Page:Voltaire - Œuvres complètes Garnier tome17.djvu/194

La bibliothèque libre.
Le texte de cette page a été corrigé et est conforme au fac-similé.
174
AMOUR.

L’amour-propre surtout resserre tous ces liens. On s’applaudit de son choix, et les illusions en foule sont les ornements de cet ouvrage dont la nature a posé les fondements.

Voilà ce que tu as au-dessus des animaux ; mais si tu goûtes tant de plaisirs qu’ils ignorent, que de chagrins aussi dont les bêtes n’ont point d’idée ! Ce qu’il y a d’affreux pour toi, c’est que la nature a empoisonné dans les trois quarts de la terre les plaisirs de l’amour et les sources de la vie par une maladie épouvantable à laquelle l’homme seul est sujet, et qui n’infecte que chez lui les organes de la génération.

Il n’en est point de cette peste comme de tant d’autres maladies qui sont la suite de nos excès. Ce n’est point la débauche qui l’a introduite dans le monde. Les Phryné, les Laïs, les Flora, les Messaline, n’en furent point attaquées ; elle est née dans des îles où les hommes vivaient dans l’innocence, et de là elle s’est répandue dans l’ancien monde.

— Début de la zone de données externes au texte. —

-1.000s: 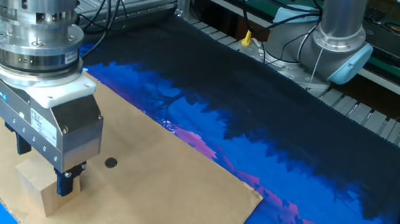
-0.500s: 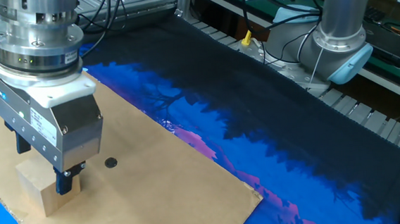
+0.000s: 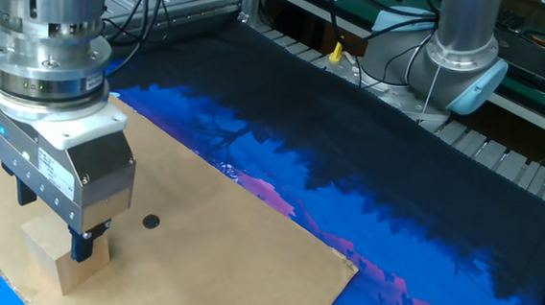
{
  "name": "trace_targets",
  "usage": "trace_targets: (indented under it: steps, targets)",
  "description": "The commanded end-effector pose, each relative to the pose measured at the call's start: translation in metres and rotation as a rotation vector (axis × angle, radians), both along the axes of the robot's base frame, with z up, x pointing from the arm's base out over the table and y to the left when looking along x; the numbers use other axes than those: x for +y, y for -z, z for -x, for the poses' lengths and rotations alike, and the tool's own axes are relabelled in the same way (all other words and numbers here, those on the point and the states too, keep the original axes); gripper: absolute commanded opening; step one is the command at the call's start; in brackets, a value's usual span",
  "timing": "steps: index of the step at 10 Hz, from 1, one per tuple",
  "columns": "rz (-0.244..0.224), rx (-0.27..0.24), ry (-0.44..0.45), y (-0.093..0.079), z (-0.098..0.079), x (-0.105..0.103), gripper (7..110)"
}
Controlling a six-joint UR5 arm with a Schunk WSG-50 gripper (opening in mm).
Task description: Grab the block and place it at the designated location
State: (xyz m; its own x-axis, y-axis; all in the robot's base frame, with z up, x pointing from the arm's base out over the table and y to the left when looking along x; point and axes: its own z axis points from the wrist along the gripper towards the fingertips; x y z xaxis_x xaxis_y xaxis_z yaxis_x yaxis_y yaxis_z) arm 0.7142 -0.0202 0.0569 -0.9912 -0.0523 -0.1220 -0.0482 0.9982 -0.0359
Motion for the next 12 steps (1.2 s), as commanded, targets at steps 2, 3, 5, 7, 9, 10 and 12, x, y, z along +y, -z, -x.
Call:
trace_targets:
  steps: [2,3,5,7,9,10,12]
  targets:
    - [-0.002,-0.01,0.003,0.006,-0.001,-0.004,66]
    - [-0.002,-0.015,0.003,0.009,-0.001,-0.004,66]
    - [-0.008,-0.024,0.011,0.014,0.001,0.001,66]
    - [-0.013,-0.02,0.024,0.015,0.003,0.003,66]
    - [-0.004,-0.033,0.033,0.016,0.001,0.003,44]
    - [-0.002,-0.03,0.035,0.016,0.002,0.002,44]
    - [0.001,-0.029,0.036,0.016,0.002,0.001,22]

Si jamais on a pu accuser la nature de mépriser son ouvrage, de contredire son plan, d’agir contre ses vues, c’est dans ce fléau détestable qui a souillé la terre d’horreur et de turpitude. Est-ce là le meilleur des mondes possibles ? Eh quoi ! si César, Antoine, Octave, n’ont point eu cette maladie, n’était-il pas possible qu’elle ne fît point mourir François Ier ? Non, dit-on, le choses étaient ainsi ordonnées pour le mieux : je le veux croire[1] ; mais cela est triste pour ceux à qui Rabelais a dédié son livre[2].

Les philosophes érotiques ont souvent agité la question si Héloïse put encore aimer véritablement Abélard quand il fut moine et châtré ? L’une de ces qualités faisait très grand tort à l’autre.

Mais consolez-vous, Abélard, vous fûtes aimé ; la racine de l’arbre coupé conserve encore un reste de sève ; l’imagination aide le cœur. On se plaît encore à table quoiqu’on n’y mange plus. Est-ce de l’amour ? est-ce un simple souvenir ? est-ce de l’amitié ? C’est un je ne sais quoi composé de tout cela. C’est un sentiment confus qui ressemble aux passions fantastiques que les morts conservaient dans les champs Élysées. Les héros qui pendant leur vie avaient brillé dans la course des chars conduisaient après leur mort des chars imaginaires. Orphée croyait chanter encore. Héloïse

  1. Dans l’édition de 1761 du Dictionnaire philosophique, on lit : Mais cela est dur ; et c’était la fin de l’article. (B.)
  2. Ceux à qui Rabelais a dédié son livre sont les Buveurs très illustres, et vous vérolés très précieux. Voyez le Prologue de l’auteur en tête de Gargantua.